At least it is a fact that almost every advantage of this nature enjoyed to-day by the inhabitants of Dunchester, has been provided for them by former Conservative members for the borough.
Under these circumstances it is not to be wondered at that in choosing a candidate the majority of the electors of the city were apt to ask two leading questions: first, Is he rich? and secondly, What will he do for the town if he gets in?
Now, Sir Thomas Colford was very rich, and it was whispered that if he were elected he would be prepared to show his gratitude in a substantial fashion. A new wing to the hospital was wanted; this it was said would be erected and endowed; also forty acres of valuable land belonging to him ran into the park, and he had been heard to say that these forty acres were really much more important to the public than to himself, and that he hoped that one day they would belong to it.
It is small wonder, then, that the announcement of his candidature was received with passionate enthusiasm. Mine, on the contrary, evoked a chorus of disapproval, that is, in the local press.
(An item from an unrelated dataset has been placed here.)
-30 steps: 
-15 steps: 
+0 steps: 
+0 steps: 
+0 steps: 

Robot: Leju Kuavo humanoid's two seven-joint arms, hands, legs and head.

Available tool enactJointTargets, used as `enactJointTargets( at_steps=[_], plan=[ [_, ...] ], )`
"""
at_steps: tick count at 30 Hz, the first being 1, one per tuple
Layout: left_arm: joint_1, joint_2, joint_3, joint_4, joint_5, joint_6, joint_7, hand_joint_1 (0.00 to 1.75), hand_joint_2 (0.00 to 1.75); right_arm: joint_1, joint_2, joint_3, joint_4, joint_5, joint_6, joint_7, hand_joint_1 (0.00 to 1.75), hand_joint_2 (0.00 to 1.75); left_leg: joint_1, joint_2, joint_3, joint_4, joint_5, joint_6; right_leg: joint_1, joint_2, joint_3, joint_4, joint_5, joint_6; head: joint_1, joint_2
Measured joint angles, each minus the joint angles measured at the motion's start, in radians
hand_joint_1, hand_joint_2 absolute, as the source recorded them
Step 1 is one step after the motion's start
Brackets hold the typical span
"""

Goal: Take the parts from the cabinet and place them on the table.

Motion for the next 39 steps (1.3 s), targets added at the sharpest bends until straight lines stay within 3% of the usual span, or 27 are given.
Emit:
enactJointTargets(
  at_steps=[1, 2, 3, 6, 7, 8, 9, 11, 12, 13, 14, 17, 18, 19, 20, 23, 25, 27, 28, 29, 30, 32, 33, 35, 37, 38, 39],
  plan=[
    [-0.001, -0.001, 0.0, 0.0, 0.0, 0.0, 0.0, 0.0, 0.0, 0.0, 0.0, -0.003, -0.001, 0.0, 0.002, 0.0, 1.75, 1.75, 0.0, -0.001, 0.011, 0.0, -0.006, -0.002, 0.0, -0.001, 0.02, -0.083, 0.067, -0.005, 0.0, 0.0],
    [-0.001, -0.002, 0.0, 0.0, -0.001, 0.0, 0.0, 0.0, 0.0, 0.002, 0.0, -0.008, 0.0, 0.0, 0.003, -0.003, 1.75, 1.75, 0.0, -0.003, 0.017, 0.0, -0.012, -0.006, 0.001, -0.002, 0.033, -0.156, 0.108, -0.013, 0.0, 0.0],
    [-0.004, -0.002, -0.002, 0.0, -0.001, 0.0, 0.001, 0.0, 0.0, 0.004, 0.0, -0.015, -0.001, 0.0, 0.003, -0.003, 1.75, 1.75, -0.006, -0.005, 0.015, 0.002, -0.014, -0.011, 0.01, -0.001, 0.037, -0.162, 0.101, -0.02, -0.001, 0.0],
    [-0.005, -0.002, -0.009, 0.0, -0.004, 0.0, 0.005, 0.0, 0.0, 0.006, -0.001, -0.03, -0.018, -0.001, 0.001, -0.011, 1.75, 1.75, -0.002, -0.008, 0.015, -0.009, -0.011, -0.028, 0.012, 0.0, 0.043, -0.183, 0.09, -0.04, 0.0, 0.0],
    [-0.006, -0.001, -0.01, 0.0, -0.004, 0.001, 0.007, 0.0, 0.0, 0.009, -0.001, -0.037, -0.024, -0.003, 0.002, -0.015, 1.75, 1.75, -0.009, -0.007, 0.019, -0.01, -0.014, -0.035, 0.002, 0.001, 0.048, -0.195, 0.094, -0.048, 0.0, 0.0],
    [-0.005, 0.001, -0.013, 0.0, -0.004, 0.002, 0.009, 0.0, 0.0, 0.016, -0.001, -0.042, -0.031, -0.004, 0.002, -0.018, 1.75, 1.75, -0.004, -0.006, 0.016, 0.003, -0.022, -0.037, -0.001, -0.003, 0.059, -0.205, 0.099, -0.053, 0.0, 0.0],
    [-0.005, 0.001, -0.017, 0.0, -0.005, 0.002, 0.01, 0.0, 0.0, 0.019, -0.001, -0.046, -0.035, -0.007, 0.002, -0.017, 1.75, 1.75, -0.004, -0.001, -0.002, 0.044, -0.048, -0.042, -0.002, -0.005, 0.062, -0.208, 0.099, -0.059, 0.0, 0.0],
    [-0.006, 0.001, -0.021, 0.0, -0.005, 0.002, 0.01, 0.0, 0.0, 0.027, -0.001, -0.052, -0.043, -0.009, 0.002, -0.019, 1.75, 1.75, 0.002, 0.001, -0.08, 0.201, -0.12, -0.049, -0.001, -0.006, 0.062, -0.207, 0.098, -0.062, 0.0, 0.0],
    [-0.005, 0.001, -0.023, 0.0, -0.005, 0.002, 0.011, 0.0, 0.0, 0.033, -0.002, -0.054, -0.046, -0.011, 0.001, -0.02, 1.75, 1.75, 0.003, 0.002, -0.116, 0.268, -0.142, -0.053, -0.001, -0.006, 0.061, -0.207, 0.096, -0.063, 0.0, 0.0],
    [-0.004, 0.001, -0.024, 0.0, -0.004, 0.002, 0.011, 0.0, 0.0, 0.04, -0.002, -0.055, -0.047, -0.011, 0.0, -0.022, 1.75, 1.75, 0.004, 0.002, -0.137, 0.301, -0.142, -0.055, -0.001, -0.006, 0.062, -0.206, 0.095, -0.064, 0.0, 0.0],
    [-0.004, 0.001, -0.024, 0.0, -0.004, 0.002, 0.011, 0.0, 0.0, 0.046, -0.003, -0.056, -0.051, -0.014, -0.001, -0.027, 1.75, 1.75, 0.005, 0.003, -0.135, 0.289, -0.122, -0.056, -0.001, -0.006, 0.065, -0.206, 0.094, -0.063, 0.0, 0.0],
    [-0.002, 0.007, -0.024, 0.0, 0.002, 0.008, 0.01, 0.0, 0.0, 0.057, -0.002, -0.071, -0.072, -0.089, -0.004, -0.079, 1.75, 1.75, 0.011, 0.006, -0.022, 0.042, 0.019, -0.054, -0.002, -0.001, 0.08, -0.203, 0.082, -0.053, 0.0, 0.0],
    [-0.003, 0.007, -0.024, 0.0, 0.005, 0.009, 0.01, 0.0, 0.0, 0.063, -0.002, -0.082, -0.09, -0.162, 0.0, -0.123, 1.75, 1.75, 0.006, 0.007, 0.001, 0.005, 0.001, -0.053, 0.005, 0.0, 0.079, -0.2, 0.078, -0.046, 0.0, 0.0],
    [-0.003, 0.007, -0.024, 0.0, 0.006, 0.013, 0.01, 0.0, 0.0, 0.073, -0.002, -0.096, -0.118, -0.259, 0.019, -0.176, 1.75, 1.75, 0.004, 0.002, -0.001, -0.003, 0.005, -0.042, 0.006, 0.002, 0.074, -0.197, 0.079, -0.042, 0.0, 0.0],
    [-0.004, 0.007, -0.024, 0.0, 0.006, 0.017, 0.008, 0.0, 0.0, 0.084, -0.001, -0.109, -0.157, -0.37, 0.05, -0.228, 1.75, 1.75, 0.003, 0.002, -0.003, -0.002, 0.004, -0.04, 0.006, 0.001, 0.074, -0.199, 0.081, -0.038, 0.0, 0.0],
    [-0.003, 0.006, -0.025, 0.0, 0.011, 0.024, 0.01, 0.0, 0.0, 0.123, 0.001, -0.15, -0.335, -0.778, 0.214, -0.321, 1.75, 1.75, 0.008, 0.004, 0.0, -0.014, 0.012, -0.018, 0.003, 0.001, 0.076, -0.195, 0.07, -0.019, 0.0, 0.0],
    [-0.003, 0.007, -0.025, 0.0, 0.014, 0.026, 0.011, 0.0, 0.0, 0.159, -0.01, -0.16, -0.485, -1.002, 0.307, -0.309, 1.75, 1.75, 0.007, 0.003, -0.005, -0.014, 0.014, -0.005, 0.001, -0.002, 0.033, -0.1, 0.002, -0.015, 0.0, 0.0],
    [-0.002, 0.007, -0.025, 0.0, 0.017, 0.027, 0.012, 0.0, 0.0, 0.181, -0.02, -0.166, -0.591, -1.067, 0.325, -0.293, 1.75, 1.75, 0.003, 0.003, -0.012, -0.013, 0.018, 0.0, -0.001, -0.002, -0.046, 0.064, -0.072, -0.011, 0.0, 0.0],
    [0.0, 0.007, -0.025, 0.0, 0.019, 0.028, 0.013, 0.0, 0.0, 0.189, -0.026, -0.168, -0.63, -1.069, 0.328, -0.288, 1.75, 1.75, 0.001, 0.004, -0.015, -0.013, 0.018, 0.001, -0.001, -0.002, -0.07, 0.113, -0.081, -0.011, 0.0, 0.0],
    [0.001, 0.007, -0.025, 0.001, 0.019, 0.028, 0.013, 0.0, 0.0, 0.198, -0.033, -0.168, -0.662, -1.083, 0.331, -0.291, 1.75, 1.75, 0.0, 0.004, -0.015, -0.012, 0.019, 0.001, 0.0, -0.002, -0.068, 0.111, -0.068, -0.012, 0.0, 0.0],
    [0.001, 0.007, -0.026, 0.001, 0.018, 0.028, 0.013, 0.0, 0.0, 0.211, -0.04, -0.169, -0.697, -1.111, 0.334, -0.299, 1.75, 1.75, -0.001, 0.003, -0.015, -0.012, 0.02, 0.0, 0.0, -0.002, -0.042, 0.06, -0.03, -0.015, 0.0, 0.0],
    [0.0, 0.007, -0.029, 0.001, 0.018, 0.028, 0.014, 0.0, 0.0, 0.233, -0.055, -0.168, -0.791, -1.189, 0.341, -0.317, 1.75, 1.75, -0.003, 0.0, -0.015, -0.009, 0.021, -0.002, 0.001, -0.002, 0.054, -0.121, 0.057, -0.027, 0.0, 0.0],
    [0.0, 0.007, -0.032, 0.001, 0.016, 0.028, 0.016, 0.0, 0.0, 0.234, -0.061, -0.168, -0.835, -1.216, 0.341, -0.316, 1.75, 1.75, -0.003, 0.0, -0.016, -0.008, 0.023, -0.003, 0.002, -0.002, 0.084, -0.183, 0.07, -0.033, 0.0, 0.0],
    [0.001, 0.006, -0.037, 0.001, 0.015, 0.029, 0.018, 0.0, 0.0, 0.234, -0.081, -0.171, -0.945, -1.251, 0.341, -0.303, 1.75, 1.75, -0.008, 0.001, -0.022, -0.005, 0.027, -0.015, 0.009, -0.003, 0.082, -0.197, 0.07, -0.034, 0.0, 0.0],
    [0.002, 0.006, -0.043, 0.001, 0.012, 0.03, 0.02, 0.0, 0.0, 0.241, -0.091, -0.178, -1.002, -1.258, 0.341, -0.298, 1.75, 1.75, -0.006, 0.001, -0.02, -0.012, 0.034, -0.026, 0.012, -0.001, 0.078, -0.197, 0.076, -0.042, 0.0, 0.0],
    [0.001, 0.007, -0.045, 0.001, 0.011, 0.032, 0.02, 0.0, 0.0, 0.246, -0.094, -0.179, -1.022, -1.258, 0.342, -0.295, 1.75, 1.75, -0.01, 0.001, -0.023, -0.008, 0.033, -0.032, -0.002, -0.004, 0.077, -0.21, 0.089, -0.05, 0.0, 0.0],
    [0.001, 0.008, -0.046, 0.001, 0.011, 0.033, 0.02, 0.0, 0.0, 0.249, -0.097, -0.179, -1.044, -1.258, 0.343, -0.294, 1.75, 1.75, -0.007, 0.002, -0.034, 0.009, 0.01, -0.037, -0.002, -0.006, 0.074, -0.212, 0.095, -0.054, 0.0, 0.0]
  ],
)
I was denounced as an adventurer, as a man who had stood a criminal trial for wicked negligence, and escaped the jail only by the skin of my teeth. I was held up to public reprobation as a Socialist, who, having nothing myself, wished to prey upon the goods of others, and as an anti-vaccination quack who, to gain a few votes, was ready to infest the whole community with a loathsome disease. Of all the accusations of my opponents this was the only one that stung me, because it alone had truth in it.
Sir John Bell, my old enemy, one of the nominators of Sir Thomas Colford, appeared upon the platform at his first meeting, and, speaking in the character of an old and leading citizen of the town, and as one who had doctored most of them, implored his audience not to trust their political fortunes to such a person as myself, whose doctrines were repudiated by almost every member of the profession, which I disgraced. This appeal carried much weight with it.